Life Extension' Low-Dose Vitamin K2 contains the menaquinone-7 form of vitamin K2, which is not metabolized quickly by the liver, thereby making it available to provide a more consistent supply of vitamin K to the body.
An abundance of human clinical data reveals that vitamin K plays a critical role in maintaining healthy bone density by facilitating the transport of calcium from the bloodstream into the bone. Vitamin K is also required by calcium-regulating proteins in the arteries. Matrix Gla-protein (MGP) is a vitamin K-dependent protein, and it must be carboxylated to function properly. Poor vitamin K status leads to inactive uncarboxylated MGP (ucMGP), which accumulates at sites of arterial calcification. Since MGP is a potent local inhibitor of arterial calcification, MGP is important in relation to the health of the entire cardiovascular system. Without adequate vitamin K, calcium in the blood can bind to the arterial wall resulting in calcification. As people age, even a subclinical vitamin K deficiency can pose risks to the vascular system. Poor vitamin K status also results in increased circulating levels of undercarboxylated osteocalcin that is shown to be associated with increased bone loss in postmenopausal women.

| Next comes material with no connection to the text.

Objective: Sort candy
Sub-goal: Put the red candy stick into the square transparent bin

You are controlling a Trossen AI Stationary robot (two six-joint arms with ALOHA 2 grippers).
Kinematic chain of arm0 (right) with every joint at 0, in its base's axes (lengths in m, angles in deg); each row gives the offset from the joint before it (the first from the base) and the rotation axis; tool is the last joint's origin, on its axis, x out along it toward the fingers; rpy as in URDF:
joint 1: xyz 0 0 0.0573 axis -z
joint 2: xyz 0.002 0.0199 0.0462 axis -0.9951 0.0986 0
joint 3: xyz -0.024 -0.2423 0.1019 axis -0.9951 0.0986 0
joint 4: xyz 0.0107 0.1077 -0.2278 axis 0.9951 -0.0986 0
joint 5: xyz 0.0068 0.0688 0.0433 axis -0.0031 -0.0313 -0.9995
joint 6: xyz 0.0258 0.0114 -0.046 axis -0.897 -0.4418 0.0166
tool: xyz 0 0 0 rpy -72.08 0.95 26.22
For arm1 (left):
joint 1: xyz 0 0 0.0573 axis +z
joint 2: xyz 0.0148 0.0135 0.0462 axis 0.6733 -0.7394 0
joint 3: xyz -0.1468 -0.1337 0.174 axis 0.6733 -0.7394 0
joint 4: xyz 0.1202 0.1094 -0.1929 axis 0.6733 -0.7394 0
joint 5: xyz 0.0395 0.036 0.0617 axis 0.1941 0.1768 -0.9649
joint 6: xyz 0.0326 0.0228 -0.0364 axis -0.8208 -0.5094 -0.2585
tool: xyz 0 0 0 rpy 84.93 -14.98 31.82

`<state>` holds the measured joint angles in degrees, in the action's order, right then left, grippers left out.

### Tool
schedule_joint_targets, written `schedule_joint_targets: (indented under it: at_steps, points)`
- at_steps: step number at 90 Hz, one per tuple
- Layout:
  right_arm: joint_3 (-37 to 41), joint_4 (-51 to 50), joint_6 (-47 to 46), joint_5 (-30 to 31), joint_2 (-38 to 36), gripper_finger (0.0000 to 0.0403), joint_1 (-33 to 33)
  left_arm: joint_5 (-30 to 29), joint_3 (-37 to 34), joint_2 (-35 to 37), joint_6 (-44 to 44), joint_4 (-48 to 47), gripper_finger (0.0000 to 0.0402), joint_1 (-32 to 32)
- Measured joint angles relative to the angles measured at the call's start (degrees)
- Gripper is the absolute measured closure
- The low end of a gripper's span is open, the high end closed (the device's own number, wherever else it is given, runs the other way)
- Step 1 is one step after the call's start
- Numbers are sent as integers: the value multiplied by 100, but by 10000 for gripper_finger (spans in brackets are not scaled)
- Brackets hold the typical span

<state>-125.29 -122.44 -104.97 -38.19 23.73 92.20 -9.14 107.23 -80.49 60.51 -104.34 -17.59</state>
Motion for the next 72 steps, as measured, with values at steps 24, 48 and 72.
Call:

Vitamin K2 (menaquinones) is found in meat, eggs, and dairy products and is also made by bacteria in the human gut, which provides a certain amount of the human vitamin K requirement. Human studies show that vitamin K2 is up to ten times more bioavailable than K1. Vitamin K2 remains biologically active in the body far longer than K1. For instance, K1 is rapidly cleared by the liver within eight hours, whereas measurable levels of K2 (MK-7) have been detected 72 hours after ingestion.
The Rotterdam Heart Study, a large-scale, well-controlled clinical trial that tracked 4,800 participants for seven years, revealed that participants who ingested the greatest quantities of vitamin K2 in their diet experienced a better cardiovascular condition than people who ingested the least. High intakes of vitamin K2 also corresponded to less calcium deposition in the aorta, whereas participants who ingested less K2 were more likely to show moderate or severe calcification. Animal studies suggest vitamin K intake not only blocks the progress of further calcium accumulation, but also induces 37% regression of preformed arterial calcification.
* These statements have not been evaluated by the U.S. Food and Drug Administration. This product is not intended to treat, mitigate, diagnose or cure any disease.